"""
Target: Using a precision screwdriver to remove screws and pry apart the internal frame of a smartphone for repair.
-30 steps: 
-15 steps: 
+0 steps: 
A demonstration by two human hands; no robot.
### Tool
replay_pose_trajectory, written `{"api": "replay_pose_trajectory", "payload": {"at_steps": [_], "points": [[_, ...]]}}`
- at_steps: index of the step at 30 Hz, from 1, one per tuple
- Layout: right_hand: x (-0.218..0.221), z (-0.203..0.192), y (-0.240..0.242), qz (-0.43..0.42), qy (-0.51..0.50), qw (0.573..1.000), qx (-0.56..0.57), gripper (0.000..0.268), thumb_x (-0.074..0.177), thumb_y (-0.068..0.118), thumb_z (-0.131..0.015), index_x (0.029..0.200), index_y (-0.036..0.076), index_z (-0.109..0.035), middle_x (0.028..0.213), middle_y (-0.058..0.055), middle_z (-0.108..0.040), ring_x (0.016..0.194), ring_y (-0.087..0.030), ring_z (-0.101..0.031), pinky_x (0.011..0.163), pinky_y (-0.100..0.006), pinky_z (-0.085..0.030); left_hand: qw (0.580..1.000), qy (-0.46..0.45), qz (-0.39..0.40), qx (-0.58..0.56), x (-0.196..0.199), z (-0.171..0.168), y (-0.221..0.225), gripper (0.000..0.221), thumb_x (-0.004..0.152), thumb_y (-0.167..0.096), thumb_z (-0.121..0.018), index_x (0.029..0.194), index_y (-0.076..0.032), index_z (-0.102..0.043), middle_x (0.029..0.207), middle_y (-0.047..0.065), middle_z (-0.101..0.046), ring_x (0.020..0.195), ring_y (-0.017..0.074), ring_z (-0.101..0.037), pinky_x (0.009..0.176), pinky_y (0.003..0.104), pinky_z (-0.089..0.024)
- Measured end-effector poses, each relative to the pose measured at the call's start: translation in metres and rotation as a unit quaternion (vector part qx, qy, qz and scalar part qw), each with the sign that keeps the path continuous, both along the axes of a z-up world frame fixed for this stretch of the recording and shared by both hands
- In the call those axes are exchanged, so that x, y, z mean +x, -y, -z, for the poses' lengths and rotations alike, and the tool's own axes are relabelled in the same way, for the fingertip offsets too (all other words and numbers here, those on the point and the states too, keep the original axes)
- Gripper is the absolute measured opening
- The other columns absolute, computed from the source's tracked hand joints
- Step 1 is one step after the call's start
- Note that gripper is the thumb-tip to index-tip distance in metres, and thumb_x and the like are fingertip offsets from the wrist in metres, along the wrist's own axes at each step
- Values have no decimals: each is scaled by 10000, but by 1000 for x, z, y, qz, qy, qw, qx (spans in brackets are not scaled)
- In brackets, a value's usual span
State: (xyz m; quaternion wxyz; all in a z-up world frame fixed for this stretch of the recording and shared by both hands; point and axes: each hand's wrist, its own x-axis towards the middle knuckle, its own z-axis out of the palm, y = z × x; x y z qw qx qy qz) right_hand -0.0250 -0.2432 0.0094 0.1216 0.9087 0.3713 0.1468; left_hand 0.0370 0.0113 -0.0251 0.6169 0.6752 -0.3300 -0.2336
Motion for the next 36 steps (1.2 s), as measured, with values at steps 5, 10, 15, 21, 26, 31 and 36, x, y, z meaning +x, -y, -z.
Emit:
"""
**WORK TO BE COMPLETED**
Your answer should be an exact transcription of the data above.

**RESPONSE TO THIS EXERCISE**
Target: Using a precision screwdriver to remove screws and pry apart the internal frame of a smartphone for repair.
-30 steps: 
-15 steps: 
+0 steps: 
A demonstration by two human hands; no robot.
### Tool
replay_pose_trajectory, written `{"api": "replay_pose_trajectory", "payload": {"at_steps": [_], "points": [[_, ...]]}}`
- at_steps: index of the step at 30 Hz, from 1, one per tuple
- Layout: right_hand: x (-0.218..0.221), z (-0.203..0.192), y (-0.240..0.242), qz (-0.43..0.42), qy (-0.51..0.50), qw (0.573..1.000), qx (-0.56..0.57), gripper (0.000..0.268), thumb_x (-0.074..0.177), thumb_y (-0.068..0.118), thumb_z (-0.131..0.015), index_x (0.029..0.200), index_y (-0.036..0.076), index_z (-0.109..0.035), middle_x (0.028..0.213), middle_y (-0.058..0.055), middle_z (-0.108..0.040), ring_x (0.016..0.194), ring_y (-0.087..0.030), ring_z (-0.101..0.031), pinky_x (0.011..0.163), pinky_y (-0.100..0.006), pinky_z (-0.085..0.030); left_hand: qw (0.580..1.000), qy (-0.46..0.45), qz (-0.39..0.40), qx (-0.58..0.56), x (-0.196..0.199), z (-0.171..0.168), y (-0.221..0.225), gripper (0.000..0.221), thumb_x (-0.004..0.152), thumb_y (-0.167..0.096), thumb_z (-0.121..0.018), index_x (0.029..0.194), index_y (-0.076..0.032), index_z (-0.102..0.043), middle_x (0.029..0.207), middle_y (-0.047..0.065), middle_z (-0.101..0.046), ring_x (0.020..0.195), ring_y (-0.017..0.074), ring_z (-0.101..0.037), pinky_x (0.009..0.176), pinky_y (0.003..0.104), pinky_z (-0.089..0.024)
- Measured end-effector poses, each relative to the pose measured at the call's start: translation in metres and rotation as a unit quaternion (vector part qx, qy, qz and scalar part qw), each with the sign that keeps the path continuous, both along the axes of a z-up world frame fixed for this stretch of the recording and shared by both hands
- In the call those axes are exchanged, so that x, y, z mean +x, -y, -z, for the poses' lengths and rotations alike, and the tool's own axes are relabelled in the same way, for the fingertip offsets too (all other words and numbers here, those on the point and the states too, keep the original axes)
- Gripper is the absolute measured opening
- The other columns absolute, computed from the source's tracked hand joints
- Step 1 is one step after the call's start
- Note that gripper is the thumb-tip to index-tip distance in metres, and thumb_x and the like are fingertip offsets from the wrist in metres, along the wrist's own axes at each step
- Values have no decimals: each is scaled by 10000, but by 1000 for x, z, y, qz, qy, qw, qx (spans in brackets are not scaled)
- In brackets, a value's usual span
State: (xyz m; quaternion wxyz; all in a z-up world frame fixed for this stretch of the recording and shared by both hands; point and axes: each hand's wrist, its own x-axis towards the middle knuckle, its own z-axis out of the palm, y = z × x; x y z qw qx qy qz) right_hand -0.0250 -0.2432 0.0094 0.1216 0.9087 0.3713 0.1468; left_hand 0.0370 0.0113 -0.0251 0.6169 0.6752 -0.3300 -0.2336
Motion for the next 36 steps (1.2 s), as measured, with values at steps 5, 10, 15, 21, 26, 31 and 36, x, y, z meaning +x, -y, -z.
Emit:

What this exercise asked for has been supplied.